***** Dataset excerpts *****

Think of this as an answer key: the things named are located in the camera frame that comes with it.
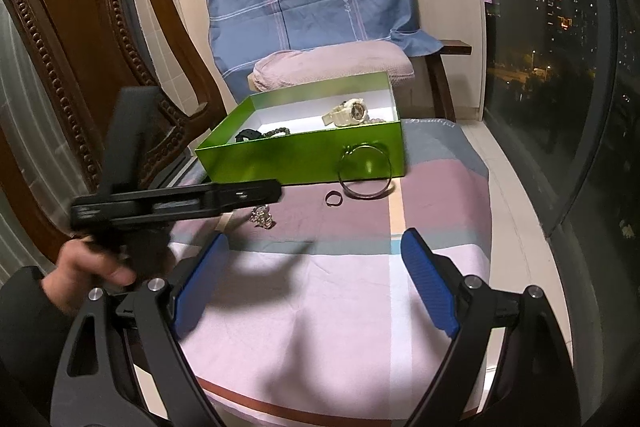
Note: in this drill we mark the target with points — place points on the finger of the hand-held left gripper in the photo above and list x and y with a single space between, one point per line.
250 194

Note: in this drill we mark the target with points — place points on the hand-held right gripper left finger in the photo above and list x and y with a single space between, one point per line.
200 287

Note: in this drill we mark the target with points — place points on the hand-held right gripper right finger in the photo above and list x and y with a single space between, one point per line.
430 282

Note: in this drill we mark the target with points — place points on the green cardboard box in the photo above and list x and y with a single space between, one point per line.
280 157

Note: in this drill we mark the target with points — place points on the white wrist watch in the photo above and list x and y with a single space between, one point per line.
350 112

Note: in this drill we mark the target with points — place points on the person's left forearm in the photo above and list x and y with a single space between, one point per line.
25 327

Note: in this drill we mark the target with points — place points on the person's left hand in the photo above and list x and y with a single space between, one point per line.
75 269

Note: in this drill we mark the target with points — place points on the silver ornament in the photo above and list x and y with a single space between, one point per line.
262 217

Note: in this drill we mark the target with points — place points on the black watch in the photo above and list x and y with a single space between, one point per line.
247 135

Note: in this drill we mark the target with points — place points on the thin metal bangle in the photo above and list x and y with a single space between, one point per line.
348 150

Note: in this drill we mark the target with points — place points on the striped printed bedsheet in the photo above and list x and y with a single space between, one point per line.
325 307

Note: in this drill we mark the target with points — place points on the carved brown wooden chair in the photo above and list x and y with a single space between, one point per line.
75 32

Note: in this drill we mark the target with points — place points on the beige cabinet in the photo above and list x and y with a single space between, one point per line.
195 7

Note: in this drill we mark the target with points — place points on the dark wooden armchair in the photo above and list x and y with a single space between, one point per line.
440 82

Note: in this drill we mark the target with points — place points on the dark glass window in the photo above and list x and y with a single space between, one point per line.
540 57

*****
***** Dataset excerpts *****

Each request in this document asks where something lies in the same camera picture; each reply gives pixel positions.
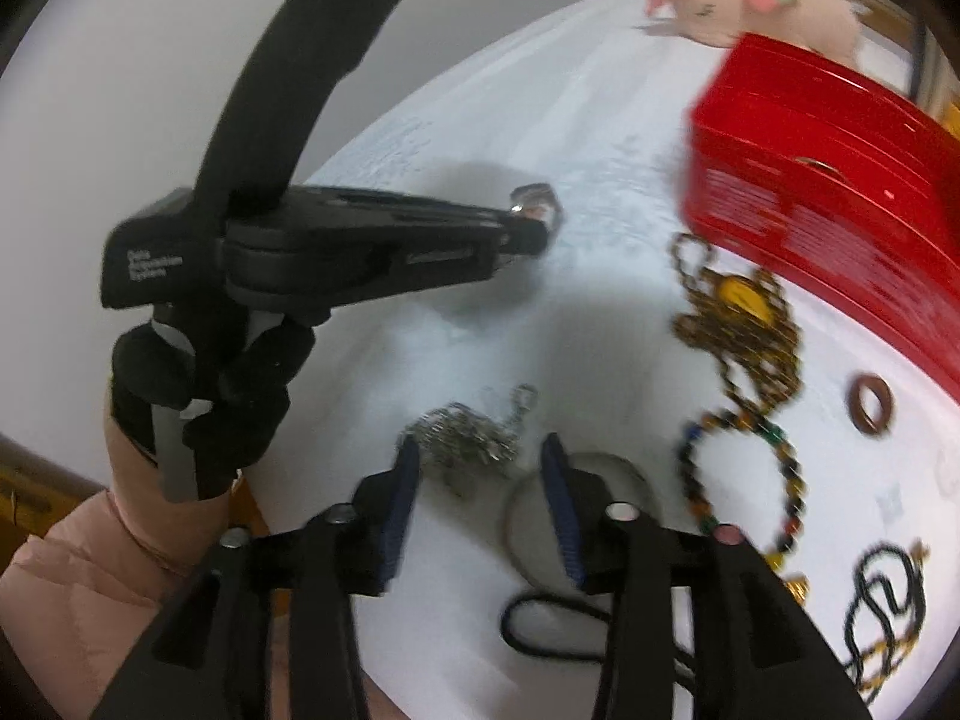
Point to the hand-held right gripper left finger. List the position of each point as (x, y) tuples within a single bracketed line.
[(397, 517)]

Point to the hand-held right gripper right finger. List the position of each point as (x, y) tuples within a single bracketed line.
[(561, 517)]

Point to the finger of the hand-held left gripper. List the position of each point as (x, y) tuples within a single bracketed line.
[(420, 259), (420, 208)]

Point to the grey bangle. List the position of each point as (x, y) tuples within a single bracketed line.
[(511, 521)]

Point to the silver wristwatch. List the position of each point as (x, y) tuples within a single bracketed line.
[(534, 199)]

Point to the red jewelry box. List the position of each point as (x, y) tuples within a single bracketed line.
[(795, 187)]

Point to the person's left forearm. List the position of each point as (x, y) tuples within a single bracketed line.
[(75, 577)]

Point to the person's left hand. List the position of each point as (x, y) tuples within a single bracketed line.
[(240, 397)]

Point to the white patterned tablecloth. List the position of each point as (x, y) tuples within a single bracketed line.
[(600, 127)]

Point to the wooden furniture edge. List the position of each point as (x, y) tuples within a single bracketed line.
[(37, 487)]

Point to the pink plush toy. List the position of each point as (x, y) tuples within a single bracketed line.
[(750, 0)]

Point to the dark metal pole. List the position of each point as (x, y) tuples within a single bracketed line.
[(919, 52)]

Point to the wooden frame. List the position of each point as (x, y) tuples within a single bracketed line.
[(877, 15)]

*****
***** Dataset excerpts *****

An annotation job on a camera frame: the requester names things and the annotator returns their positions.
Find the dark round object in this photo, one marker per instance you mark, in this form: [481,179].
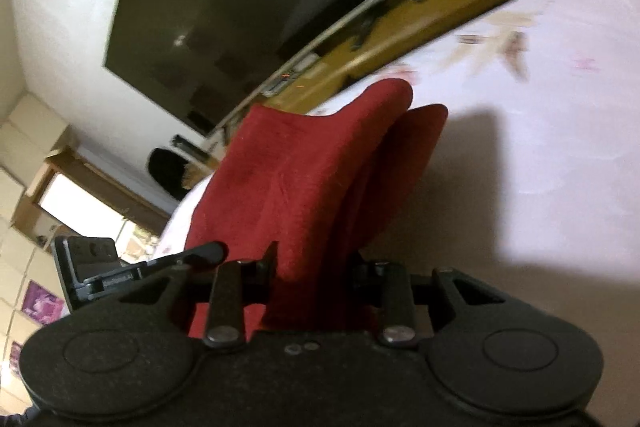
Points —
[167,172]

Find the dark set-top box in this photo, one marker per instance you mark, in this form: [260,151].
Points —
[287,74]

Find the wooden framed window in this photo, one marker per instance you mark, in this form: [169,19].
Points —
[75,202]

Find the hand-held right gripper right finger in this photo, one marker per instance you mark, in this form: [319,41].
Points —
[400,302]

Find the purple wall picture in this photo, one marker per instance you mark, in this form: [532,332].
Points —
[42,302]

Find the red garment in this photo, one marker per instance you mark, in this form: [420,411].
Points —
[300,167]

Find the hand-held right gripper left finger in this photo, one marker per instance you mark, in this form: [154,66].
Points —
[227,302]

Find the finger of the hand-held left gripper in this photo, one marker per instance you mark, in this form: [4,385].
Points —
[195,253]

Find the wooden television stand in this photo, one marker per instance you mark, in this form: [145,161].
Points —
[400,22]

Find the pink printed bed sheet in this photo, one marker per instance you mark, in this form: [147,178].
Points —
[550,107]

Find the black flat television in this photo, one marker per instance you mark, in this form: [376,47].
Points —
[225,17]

*****

= Exercise directions =
Above are the entries; copy every line among them that contains the word "television".

= Exercise answer =
Find the wooden television stand in this photo, one marker per instance you mark, in this form: [145,161].
Find the black flat television in this photo, one marker per instance you mark, in this form: [376,47].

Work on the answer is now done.